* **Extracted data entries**
[Start of Attachment]

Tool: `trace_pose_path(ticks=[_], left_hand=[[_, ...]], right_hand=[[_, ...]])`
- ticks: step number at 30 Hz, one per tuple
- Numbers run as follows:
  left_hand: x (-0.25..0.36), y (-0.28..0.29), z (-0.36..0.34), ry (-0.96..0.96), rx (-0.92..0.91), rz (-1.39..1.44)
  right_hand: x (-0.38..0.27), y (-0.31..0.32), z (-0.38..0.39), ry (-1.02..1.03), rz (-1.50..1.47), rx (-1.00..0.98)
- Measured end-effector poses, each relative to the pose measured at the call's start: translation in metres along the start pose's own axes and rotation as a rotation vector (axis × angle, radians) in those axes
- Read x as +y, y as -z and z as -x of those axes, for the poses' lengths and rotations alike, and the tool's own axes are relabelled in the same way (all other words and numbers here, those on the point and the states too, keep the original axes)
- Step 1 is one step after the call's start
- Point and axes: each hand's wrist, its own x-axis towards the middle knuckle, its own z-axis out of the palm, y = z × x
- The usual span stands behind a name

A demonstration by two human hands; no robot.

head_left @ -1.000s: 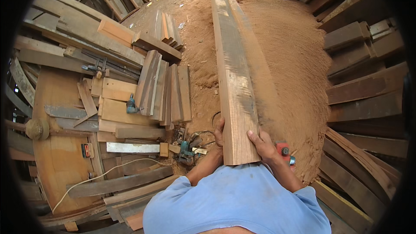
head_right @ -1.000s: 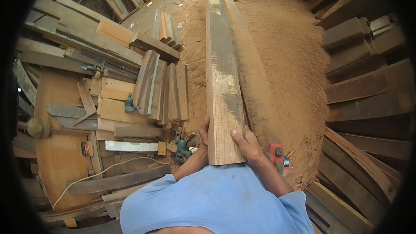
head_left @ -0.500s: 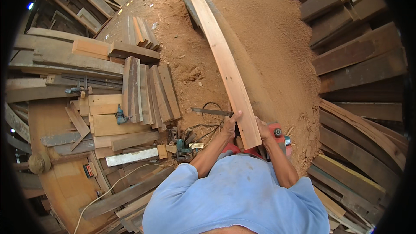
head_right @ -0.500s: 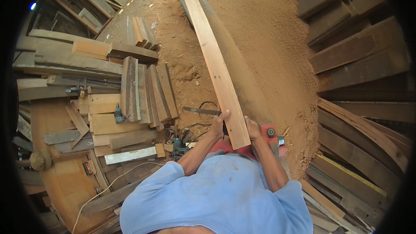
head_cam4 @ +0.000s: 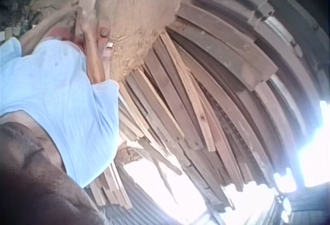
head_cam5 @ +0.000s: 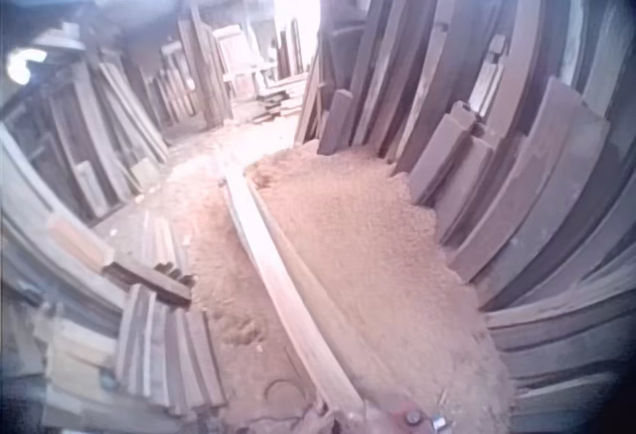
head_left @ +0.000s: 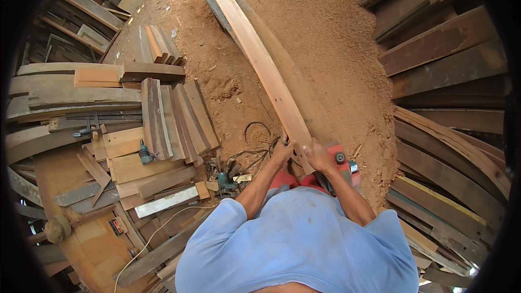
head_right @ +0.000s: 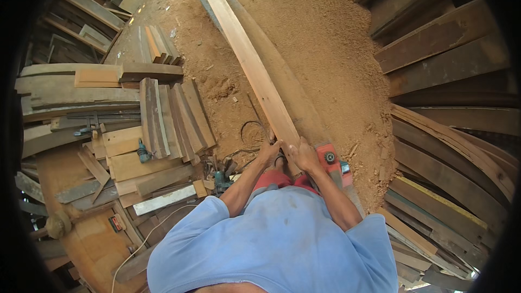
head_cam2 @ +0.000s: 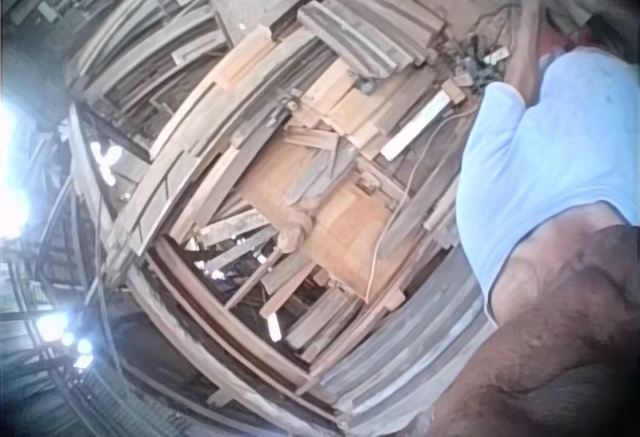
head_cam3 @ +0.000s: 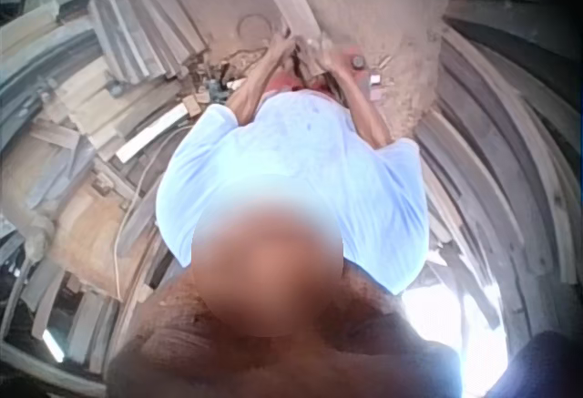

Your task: The person uses an electric hand planer to smooth a wooden plank. They repeatedly glide the tool across the surface, lift the wood to check the progress, and use a square to measure the edge.

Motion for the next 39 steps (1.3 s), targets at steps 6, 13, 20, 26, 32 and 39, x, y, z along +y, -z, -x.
trace_pose_path(ticks=[6, 13, 20, 26, 32, 39], left_hand=[[0.032, 0.05, 0.007, 0.111, -0.116, -0.03], [0.086, 0.172, 0.046, -0.036, 0.381, -0.438], [0.136, 0.187, 0.033, -0.43, 0.221, 0.162], [0.107, 0.118, -0.015, -0.557, 0.013, -0.658], [0.068, 0.066, -0.008, -0.583, 0.079, -0.513], [0.029, 0.053, 0.005, -0.52, 0.211, -0.348]], right_hand=[[-0.001, -0.003, 0.013, -0.092, 0.118, -0.005], [-0.014, -0.013, 0.034, -0.148, 0.237, 0.02], [-0.014, -0.019, 0.029, -0.161, 0.252, 0.074], [-0.008, -0.016, 0.025, -0.162, 0.223, 0.038], [0.006, -0.015, 0.026, -0.042, 0.152, 0.08], [-0.016, 0.045, 0.076, 0.024, 0.149, 0.176]])
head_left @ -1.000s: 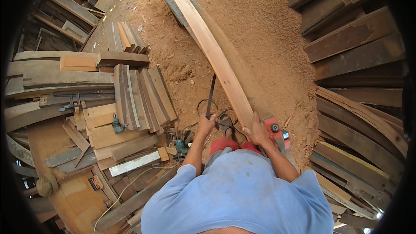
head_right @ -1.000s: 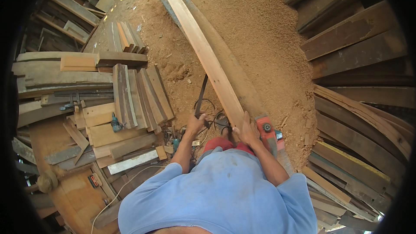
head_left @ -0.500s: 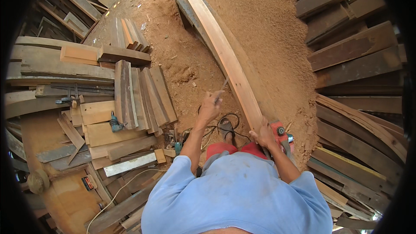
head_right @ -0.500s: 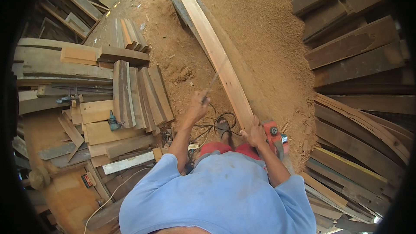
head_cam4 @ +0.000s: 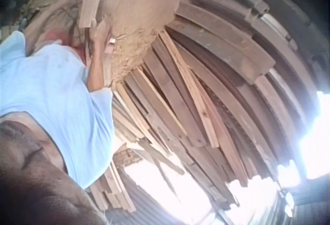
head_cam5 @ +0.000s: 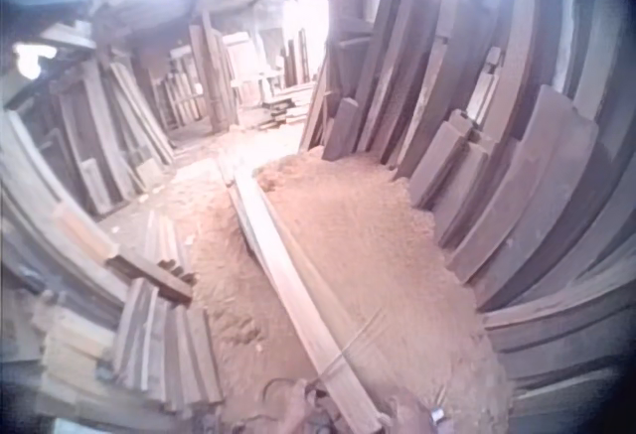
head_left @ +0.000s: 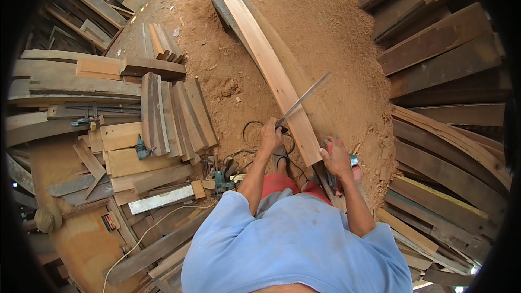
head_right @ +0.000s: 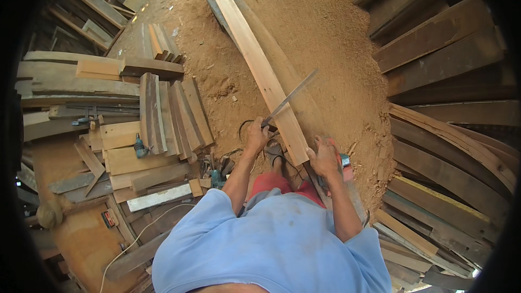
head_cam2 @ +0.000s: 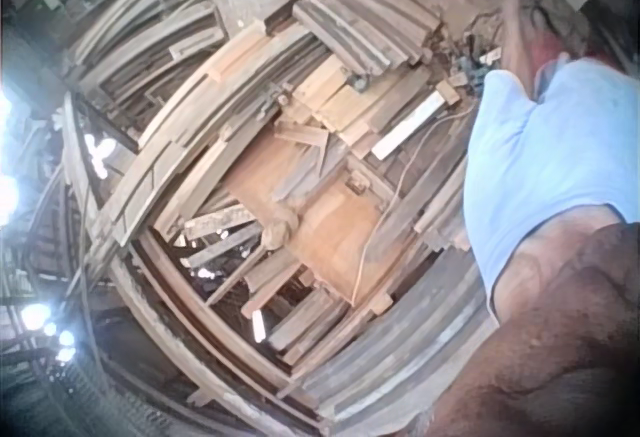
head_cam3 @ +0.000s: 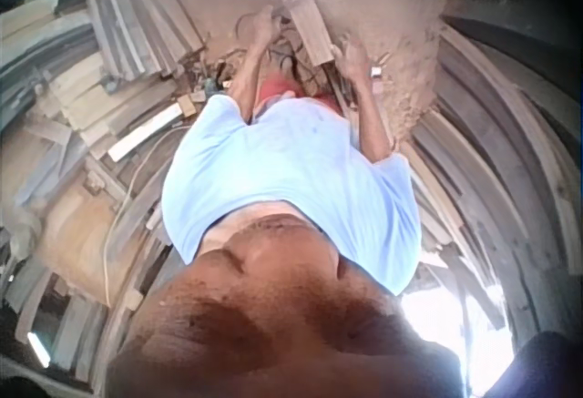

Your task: The person uses an electric hand planer to smooth a wooden plank. They repeatedly glide the tool across the surface, lift the wood to check the progress, and use a square to measure the edge.

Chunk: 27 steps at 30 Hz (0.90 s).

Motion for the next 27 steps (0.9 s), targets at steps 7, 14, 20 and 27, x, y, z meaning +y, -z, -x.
trace_pose_path(ticks=[7, 14, 20, 27], left_hand=[[0.096, 0.008, 0.014, -0.256, 0.054, -0.185], [0.173, -0.014, 0.08, -0.592, -0.404, -0.143], [0.171, -0.01, 0.07, -0.535, -0.61, 0.059], [0.053, -0.024, -0.081, 0.213, 0.116, -0.173]], right_hand=[[0.066, 0.002, 0.031, 0.067, -0.136, 0.181], [0.037, 0.0, -0.04, -0.283, -1.109, 0.08], [0.009, 0.046, -0.057, -0.307, -0.702, 0.065], [-0.05, 0.024, -0.057, -0.042, -0.165, -0.071]])
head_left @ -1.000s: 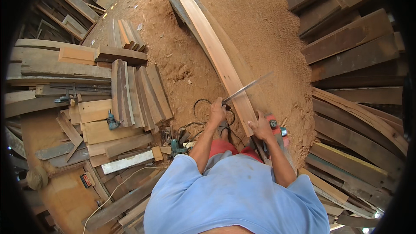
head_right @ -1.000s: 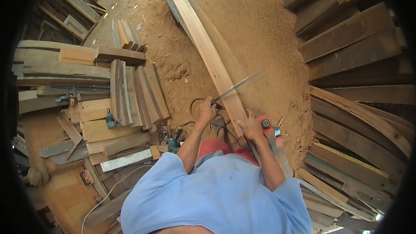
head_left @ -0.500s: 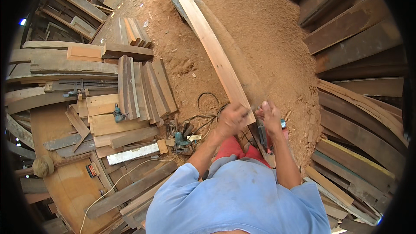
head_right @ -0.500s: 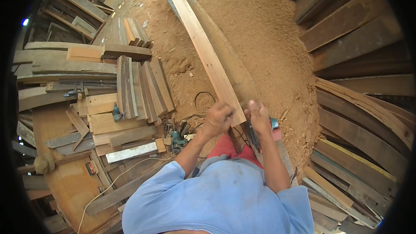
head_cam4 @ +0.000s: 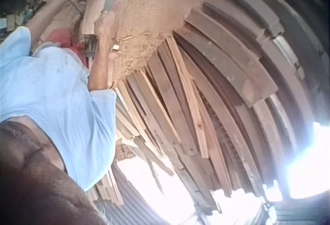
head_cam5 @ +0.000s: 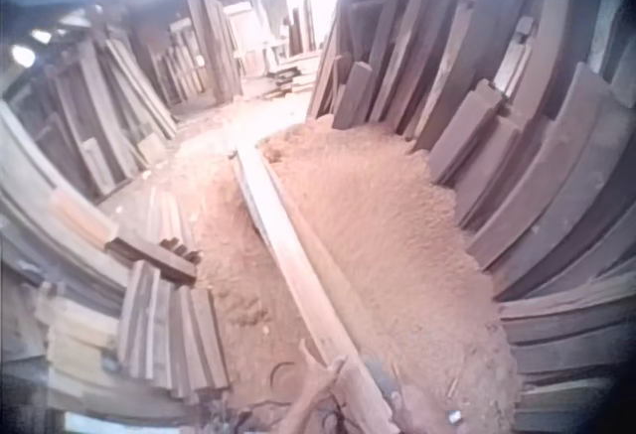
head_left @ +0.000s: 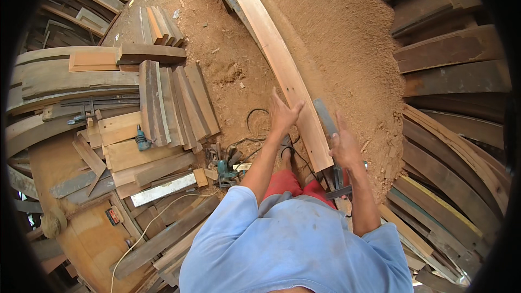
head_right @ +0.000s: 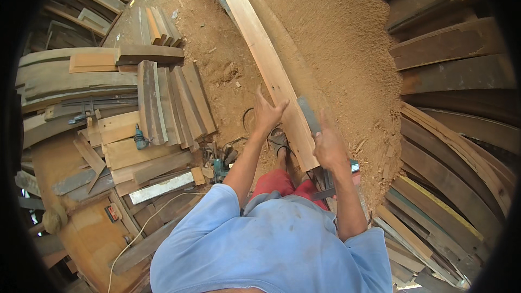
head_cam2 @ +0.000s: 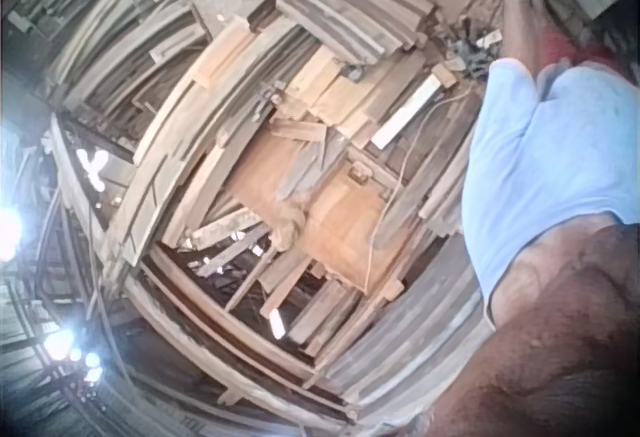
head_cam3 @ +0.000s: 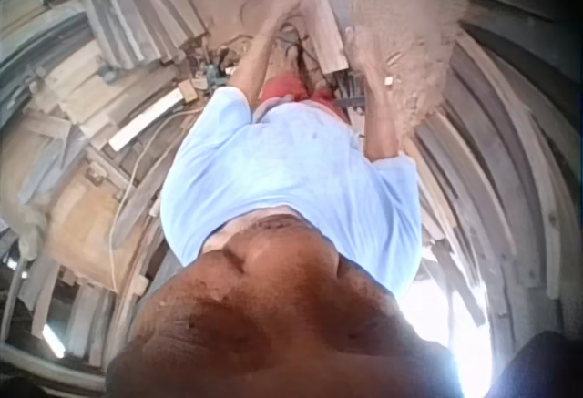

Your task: The person uses an electric hand planer to smooth a wooden plank. They repeatedly glide the tool across the surface, lift the wood to check the progress, and use a square to measure the edge.

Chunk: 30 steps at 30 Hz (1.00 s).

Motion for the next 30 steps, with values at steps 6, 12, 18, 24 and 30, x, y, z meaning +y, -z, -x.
trace_pose_path(ticks=[6, 12, 18, 24, 30], left_hand=[[0.018, 0.007, -0.042, 0.27, -0.196, 0.224], [-0.035, -0.021, -0.056, 0.218, -0.113, 0.22], [-0.025, -0.007, -0.053, 0.126, -0.135, 0.298], [-0.018, 0.002, -0.052, 0.119, -0.168, 0.273], [-0.03, -0.005, -0.054, 0.115, -0.145, 0.196]], right_hand=[[-0.034, -0.026, -0.029, 0.055, 0.287, -0.021], [-0.061, -0.036, -0.059, -0.051, 0.378, -0.027], [-0.064, -0.041, -0.067, -0.037, 0.472, -0.002], [-0.09, -0.035, -0.066, -0.122, 0.571, -0.05], [-0.1, -0.049, -0.065, -0.085, 0.599, 0.014]])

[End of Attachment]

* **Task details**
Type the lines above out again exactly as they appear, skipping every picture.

* **Reply to the task**
Tool: `trace_pose_path(ticks=[_], left_hand=[[_, ...]], right_hand=[[_, ...]])`
- ticks: step number at 30 Hz, one per tuple
- Numbers run as follows:
  left_hand: x (-0.25..0.36), y (-0.28..0.29), z (-0.36..0.34), ry (-0.96..0.96), rx (-0.92..0.91), rz (-1.39..1.44)
  right_hand: x (-0.38..0.27), y (-0.31..0.32), z (-0.38..0.39), ry (-1.02..1.03), rz (-1.50..1.47), rx (-1.00..0.98)
- Measured end-effector poses, each relative to the pose measured at the call's start: translation in metres along the start pose's own axes and rotation as a rotation vector (axis × angle, radians) in those axes
- Read x as +y, y as -z and z as -x of those axes, for the poses' lengths and rotations alike, and the tool's own axes are relabelled in the same way (all other words and numbers here, those on the point and the states too, keep the original axes)
- Step 1 is one step after the call's start
- Point and axes: each hand's wrist, its own x-axis towards the middle knuckle, its own z-axis out of the palm, y = z × x
- The usual span stands behind a name

A demonstration by two human hands; no robot.

head_left @ -1.000s: 
head_right @ -1.000s: 
head_left @ -0.500s: 
head_right @ -0.500s: 
head_cam4 @ +0.000s: 
head_cam5 @ +0.000s: 
head_left @ +0.000s: 
head_right @ +0.000s: 
head_cam2 @ +0.000s: 
head_cam3 @ +0.000s: 

Your task: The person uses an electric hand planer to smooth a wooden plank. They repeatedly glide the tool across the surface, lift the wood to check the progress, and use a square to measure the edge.

Motion for the next 39 steps (1.3 s), targets at steps 6, 13, 20, 26, 32 and 39, x, y, z along +y, -z, -x.
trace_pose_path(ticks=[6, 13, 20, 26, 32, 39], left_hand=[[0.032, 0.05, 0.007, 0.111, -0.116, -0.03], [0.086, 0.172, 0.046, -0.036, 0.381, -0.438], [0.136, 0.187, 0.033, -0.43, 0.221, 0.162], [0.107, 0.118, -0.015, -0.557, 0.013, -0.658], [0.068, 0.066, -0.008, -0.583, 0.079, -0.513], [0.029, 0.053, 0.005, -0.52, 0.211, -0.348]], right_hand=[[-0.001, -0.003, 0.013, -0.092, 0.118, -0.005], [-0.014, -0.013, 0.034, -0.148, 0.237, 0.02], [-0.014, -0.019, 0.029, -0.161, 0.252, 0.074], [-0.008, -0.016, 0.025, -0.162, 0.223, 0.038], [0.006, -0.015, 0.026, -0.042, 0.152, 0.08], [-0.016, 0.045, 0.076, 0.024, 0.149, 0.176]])
head_left @ -1.000s: 
head_right @ -1.000s: 
head_left @ -0.500s: 
head_right @ -0.500s: 
head_cam4 @ +0.000s: 
head_cam5 @ +0.000s: 
head_left @ +0.000s: 
head_right @ +0.000s: 
head_cam2 @ +0.000s: 
head_cam3 @ +0.000s: 

Your task: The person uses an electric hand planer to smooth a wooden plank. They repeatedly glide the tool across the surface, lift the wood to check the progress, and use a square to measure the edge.

Chunk: 27 steps at 30 Hz (0.90 s).

Motion for the next 27 steps (0.9 s), targets at steps 7, 14, 20 and 27, x, y, z meaning +y, -z, -x.
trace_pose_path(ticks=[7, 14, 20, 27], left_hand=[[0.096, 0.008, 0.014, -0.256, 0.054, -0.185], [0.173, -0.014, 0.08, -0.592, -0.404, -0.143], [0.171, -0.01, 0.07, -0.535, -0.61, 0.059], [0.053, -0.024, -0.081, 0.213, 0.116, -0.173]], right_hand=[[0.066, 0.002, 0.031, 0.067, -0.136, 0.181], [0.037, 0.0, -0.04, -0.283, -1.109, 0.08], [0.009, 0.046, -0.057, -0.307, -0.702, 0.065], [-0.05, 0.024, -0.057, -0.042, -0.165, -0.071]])
head_left @ -1.000s: 
head_right @ -1.000s: 
head_left @ -0.500s: 
head_right @ -0.500s: 
head_cam4 @ +0.000s: 
head_cam5 @ +0.000s: 
head_left @ +0.000s: 
head_right @ +0.000s: 
head_cam2 @ +0.000s: 
head_cam3 @ +0.000s: 

Your task: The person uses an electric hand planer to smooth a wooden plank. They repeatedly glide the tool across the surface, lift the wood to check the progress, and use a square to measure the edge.

Chunk: 30 steps at 30 Hz (1.00 s).

Motion for the next 30 steps, with values at steps 6, 12, 18, 24 and 30, x, y, z meaning +y, -z, -x.
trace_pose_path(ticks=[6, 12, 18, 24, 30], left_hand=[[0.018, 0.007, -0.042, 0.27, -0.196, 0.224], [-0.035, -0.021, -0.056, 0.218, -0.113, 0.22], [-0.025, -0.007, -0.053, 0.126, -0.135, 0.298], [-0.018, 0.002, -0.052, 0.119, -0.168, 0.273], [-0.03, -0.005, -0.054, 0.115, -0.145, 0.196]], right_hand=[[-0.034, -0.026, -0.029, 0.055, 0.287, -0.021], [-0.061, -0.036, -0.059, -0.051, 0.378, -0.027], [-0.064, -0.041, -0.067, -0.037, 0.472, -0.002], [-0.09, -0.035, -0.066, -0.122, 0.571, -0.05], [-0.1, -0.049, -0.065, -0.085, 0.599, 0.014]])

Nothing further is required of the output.